Ich habe vor einigen Tagen ja bereits über meinen Besuch auf der Think in Frankfurt Anfang Oktober berichtet und welche Vision Richard David Precht von unserer digitalen Zukunft gezeichnet hat. Aber Prechts Vortrag war natürlich beileibe nicht das einzige, was ich von diesem Tag mitgenommen habe. Gleich der zweite Punkt auf der Agenda war die Vorstellung eines Raumfahrtassistenten namens „CIMON“ …
Das sympathischste an CIMON?
Ganz ehrlich? Seine Entwickler! Dr.

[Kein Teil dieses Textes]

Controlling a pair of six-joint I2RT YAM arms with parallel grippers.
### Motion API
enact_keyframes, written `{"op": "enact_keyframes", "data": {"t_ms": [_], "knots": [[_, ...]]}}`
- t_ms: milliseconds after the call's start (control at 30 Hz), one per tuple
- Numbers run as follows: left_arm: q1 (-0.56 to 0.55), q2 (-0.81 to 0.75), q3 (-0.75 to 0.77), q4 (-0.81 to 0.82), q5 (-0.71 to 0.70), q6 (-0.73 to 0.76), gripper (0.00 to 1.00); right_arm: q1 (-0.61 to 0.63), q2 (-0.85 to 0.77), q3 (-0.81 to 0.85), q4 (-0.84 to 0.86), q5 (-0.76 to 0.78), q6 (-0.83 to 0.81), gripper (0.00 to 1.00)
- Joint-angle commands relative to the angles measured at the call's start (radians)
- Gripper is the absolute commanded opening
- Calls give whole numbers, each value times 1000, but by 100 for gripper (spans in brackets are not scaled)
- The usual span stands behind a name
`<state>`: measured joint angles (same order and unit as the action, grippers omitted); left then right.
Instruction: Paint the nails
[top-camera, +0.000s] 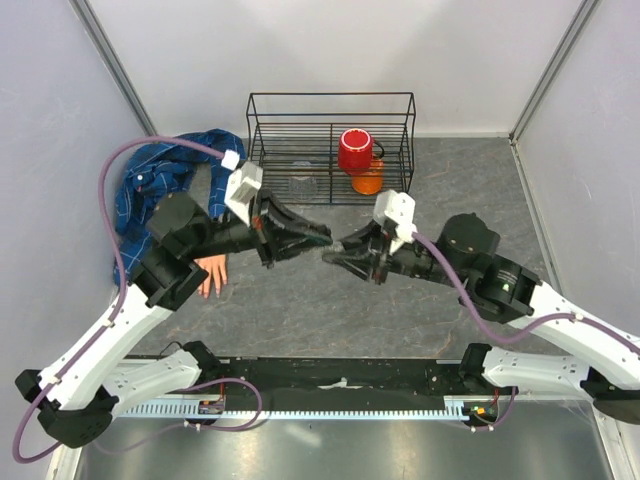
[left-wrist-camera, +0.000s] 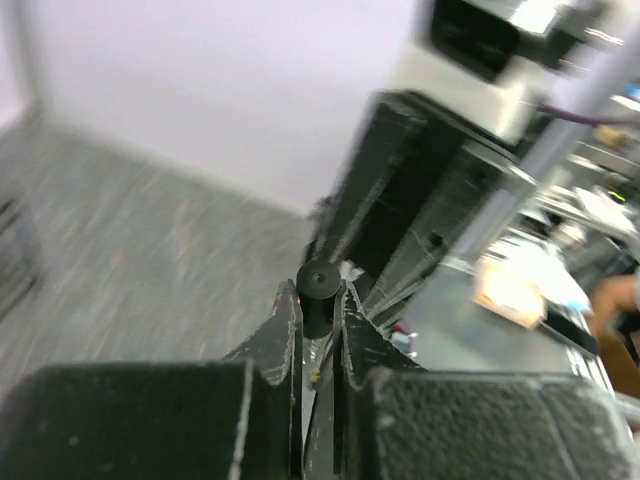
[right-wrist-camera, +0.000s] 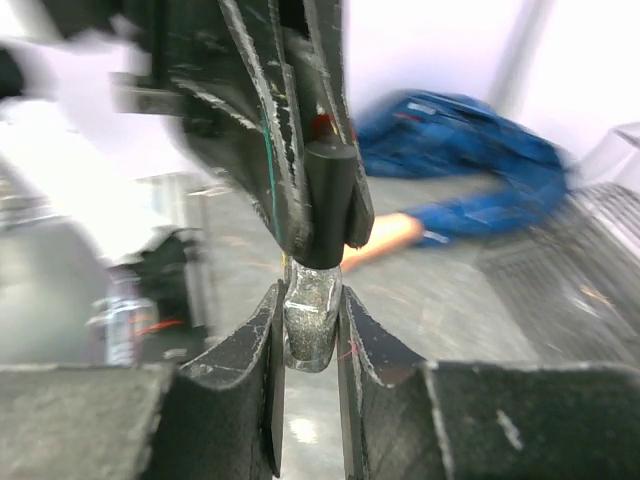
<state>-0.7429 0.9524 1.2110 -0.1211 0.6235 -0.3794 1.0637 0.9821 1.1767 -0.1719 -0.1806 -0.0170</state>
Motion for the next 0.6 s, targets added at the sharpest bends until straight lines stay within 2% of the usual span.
{"op": "enact_keyframes", "data": {"t_ms": [0, 67, 100, 200, 267, 300, 400, 433, 533, 567], "knots": [[-7, -7, -149, 524, 471, -175, 2, 21, -25, -44, 257, -538, 139, 0], [-7, 18, -156, 616, 525, -222, 2, 19, -19, -48, 298, -560, 175, 0], [-7, 28, -143, 609, 528, -231, 2, 21, -19, -57, 304, -559, 187, 0], [-7, 49, -91, 492, 493, -185, 2, 21, -36, -74, 310, -513, 187, 0], [-6, 42, -45, 392, 391, -138, 4, 16, -42, -75, 298, -465, 180, 0], [-4, 26, -27, 257, 345, -75, 27, 13, -42, -72, 289, -445, 175, 0], [-6, -16, 34, 61, 138, 0, 60, 12, -31, -52, 220, -321, 128, 0], [-6, -33, 48, 26, 20, 7, 63, 12, -17, -43, 177, -236, 96, 0], [-6, -79, 68, -72, -149, 7, 66, 12, 18, 1, 88, -93, 65, 0], [-6, -89, 70, -87, -238, 4, 66, 12, 26, 21, 77, -1, 48, 0]]}}
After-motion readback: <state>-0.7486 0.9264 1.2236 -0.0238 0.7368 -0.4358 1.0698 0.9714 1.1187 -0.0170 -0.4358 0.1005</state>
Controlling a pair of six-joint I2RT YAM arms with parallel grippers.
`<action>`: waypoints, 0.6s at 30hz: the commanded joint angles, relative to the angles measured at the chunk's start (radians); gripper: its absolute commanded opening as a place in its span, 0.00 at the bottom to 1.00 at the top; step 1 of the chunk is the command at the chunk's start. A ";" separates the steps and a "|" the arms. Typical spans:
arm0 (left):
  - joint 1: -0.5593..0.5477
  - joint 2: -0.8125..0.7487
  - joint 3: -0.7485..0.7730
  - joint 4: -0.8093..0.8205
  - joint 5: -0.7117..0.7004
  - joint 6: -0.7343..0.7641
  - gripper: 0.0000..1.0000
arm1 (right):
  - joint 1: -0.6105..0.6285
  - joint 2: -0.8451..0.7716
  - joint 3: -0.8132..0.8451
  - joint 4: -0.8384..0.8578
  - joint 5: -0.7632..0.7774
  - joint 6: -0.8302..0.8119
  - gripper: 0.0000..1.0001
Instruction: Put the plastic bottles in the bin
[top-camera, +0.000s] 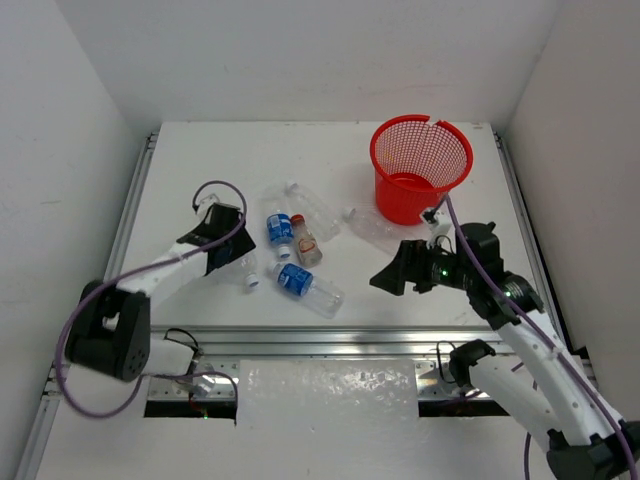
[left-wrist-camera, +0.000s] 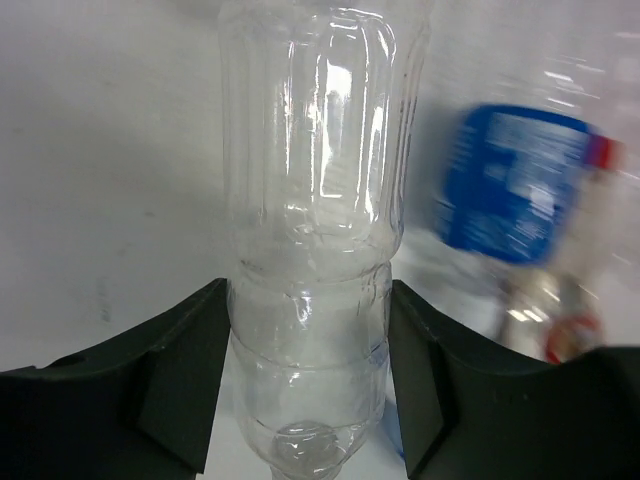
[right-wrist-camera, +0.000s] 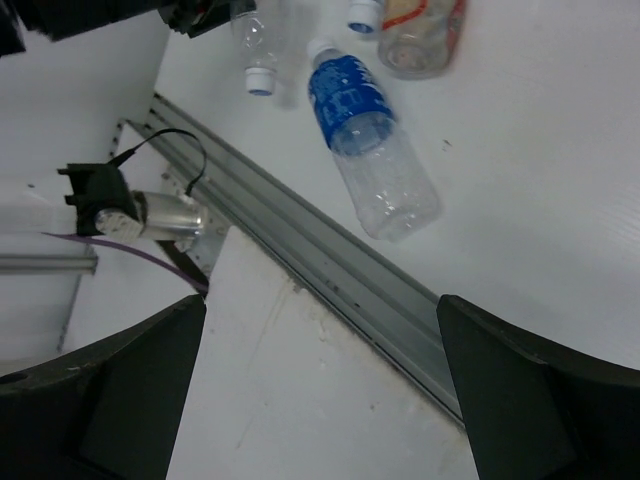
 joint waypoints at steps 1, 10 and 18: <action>-0.056 -0.249 -0.025 0.082 0.199 0.019 0.00 | 0.006 0.072 0.041 0.248 -0.163 0.052 0.99; -0.146 -0.596 -0.188 0.577 0.928 -0.023 0.00 | 0.039 0.281 0.168 0.684 -0.285 0.172 0.99; -0.272 -0.564 -0.150 0.759 1.044 -0.095 0.00 | 0.232 0.422 0.294 0.717 -0.130 0.102 0.99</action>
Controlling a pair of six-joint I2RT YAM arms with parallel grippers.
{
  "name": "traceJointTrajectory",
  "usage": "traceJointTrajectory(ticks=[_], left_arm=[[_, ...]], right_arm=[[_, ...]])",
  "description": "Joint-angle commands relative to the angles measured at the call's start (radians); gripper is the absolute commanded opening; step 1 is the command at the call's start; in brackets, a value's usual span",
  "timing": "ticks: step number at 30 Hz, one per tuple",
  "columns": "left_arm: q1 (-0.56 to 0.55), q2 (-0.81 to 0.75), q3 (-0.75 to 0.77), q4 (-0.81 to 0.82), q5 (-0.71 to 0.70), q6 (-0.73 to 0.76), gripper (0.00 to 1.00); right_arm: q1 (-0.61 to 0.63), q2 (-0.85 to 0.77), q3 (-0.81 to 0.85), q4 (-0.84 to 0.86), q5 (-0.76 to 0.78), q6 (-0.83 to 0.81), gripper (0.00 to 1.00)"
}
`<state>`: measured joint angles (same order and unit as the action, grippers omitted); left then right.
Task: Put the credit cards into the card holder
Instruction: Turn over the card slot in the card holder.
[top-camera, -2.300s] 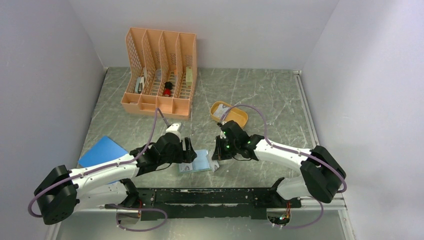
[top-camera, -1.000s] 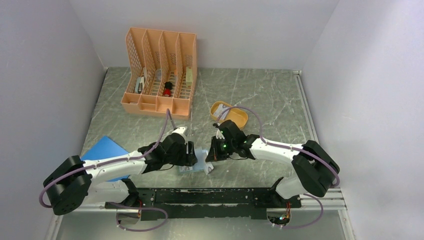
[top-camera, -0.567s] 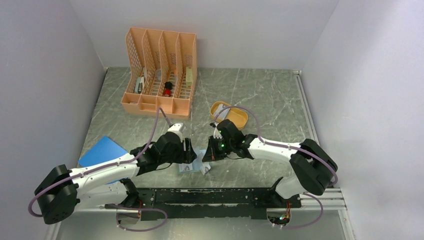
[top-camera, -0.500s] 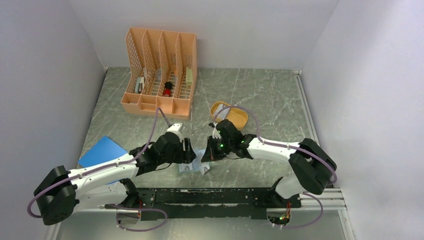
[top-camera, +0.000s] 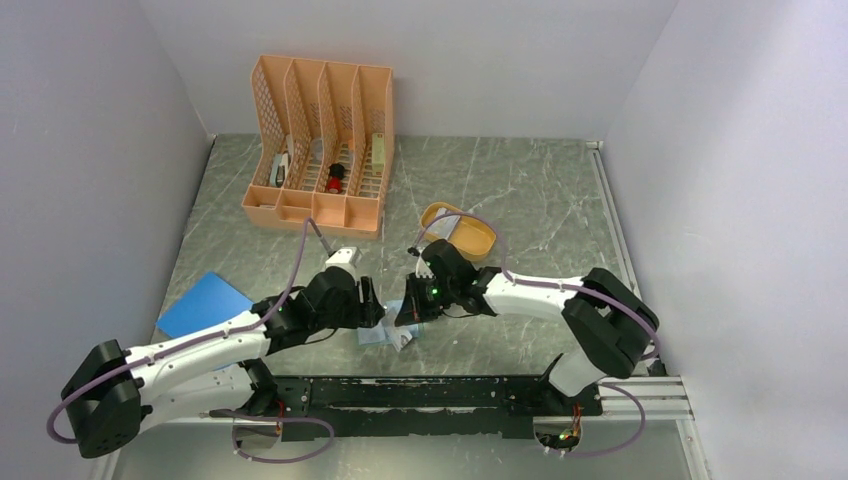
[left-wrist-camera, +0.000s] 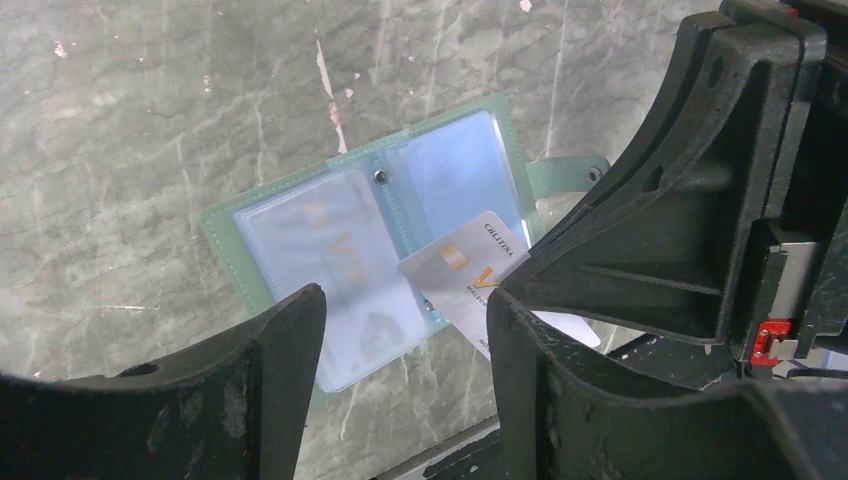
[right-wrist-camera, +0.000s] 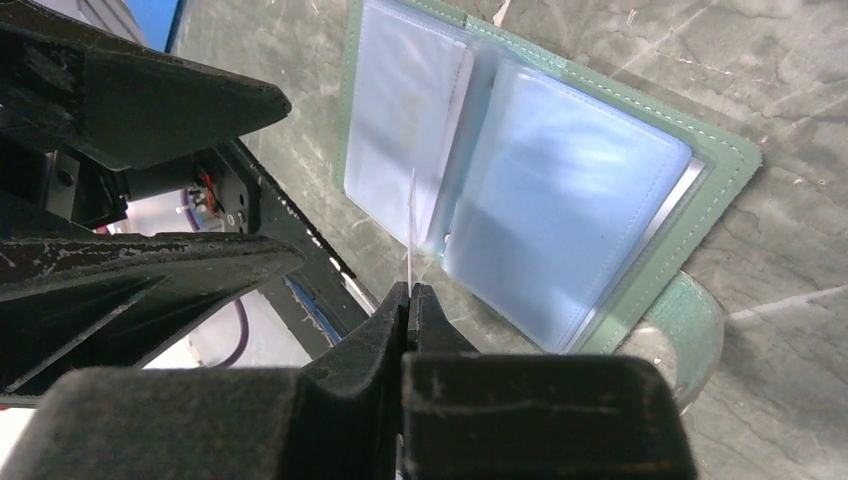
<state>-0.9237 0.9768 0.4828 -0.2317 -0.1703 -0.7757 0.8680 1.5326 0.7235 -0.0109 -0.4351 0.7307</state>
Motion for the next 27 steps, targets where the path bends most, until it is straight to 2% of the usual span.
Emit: traceJointTrajectory(ticks=[1, 6, 14, 22, 27], left_arm=[[-0.002, -0.029, -0.003, -0.049, -0.055, -0.016, 0.64], [-0.002, -0.069, -0.004, -0.078, -0.097, -0.031, 0.58], [-0.003, -0.101, -0.024, -0.192, -0.24, -0.131, 0.34], [0.001, -0.037, -0.048, -0.217, -0.256, -0.173, 0.08], [0.002, 0.015, -0.051, -0.202, -0.239, -0.177, 0.05]], right_arm=[[0.014, 0.025, 0.034, 0.036, -0.006, 0.001, 0.0], [0.013, -0.009, 0.031, 0.026, 0.058, 0.016, 0.0], [-0.026, 0.009, 0.015, 0.044, 0.06, 0.053, 0.0], [-0.026, 0.064, 0.044, 0.059, 0.034, 0.053, 0.0], [-0.025, 0.081, 0.041, 0.066, 0.025, 0.057, 0.0]])
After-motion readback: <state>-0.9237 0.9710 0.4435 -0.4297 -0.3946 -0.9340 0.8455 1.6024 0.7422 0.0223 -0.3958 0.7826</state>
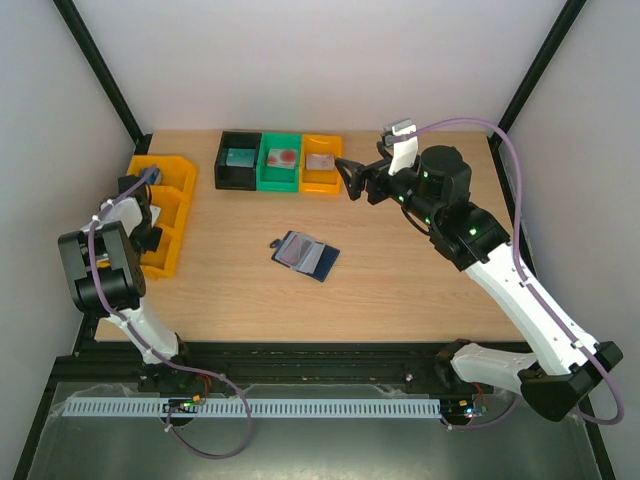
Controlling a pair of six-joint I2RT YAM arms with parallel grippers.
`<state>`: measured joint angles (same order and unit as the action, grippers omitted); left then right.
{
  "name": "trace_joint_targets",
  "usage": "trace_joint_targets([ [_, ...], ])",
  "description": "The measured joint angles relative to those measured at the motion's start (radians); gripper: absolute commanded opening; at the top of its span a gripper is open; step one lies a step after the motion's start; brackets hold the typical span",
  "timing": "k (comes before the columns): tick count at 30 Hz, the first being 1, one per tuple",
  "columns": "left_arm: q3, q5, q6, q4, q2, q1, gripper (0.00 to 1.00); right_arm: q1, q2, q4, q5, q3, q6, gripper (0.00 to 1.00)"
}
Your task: Take the credit cards out of the card holder
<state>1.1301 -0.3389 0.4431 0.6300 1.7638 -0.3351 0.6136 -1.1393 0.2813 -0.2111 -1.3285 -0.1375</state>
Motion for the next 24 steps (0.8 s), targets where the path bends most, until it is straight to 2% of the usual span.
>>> trace_joint_targets([
  [6,0.005,0.035,-0.015,-0.002,-0.002,0.01,0.14,0.0,0.006,0.002,0.0,0.0,0.001,0.99],
  [8,0.019,0.119,-0.006,0.035,-0.018,0.011,0.21,0.0,0.008,0.001,-0.002,0.0,-0.002,0.99],
  [12,0.082,0.402,0.016,0.139,-0.116,0.04,0.33,0.0,0.007,-0.023,-0.036,0.027,-0.033,0.99],
  [13,0.095,0.458,0.024,0.155,-0.145,0.058,0.4,0.0,0.003,-0.027,-0.045,0.039,-0.045,0.99],
  [17,0.11,0.712,0.05,0.187,-0.286,0.196,0.72,0.0,-0.045,-0.033,-0.03,0.094,-0.122,0.99],
  [21,0.064,0.903,0.023,0.165,-0.361,0.379,0.75,0.0,-0.126,-0.02,0.032,0.154,-0.216,0.96],
  [24,0.014,0.988,-0.066,0.102,-0.338,0.457,0.73,0.0,-0.208,0.005,0.051,0.187,-0.286,0.9],
])
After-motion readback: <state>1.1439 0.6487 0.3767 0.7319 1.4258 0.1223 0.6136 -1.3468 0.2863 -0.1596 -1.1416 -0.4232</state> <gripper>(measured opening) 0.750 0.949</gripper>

Christian Karrasch, der als Wissenschaftlicher Mitarbeiter und fachlicher Leiter für die ISS-Nutzung im DLR Raumfahrtmanagement maßgeblich für die Entwicklung von CIMON zuständig ist, und sein Projektpartner Matthias Biniok, der als Lead Watson Architekt bei IBM für CIMONs Intelligenz sorgt, traten bei Ihrer Präsentation auf der Think so wunderbar „normal“ und bodenständig auf wie zwei nette Jungs aus der Nachbarschaft. Man merkte, dass die beiden normalerweise (und viel lieber) gemeinsam im Labor an neuen Ideen tüfteln, anstatt auf einer Bühne zu stehen. Aber nichts desto trotz wollten sie der Welt natürlich unbedingt zeigen, was für eine bahnbrechende Entwicklung ihnen mit CIMON gelungen ist. Dabei versprühten sie eine liebenswerte Mischung aus Nervosität, Stolz und Begeisterung, die herrlich ansteckend auf das anwesende Publikum wirkte.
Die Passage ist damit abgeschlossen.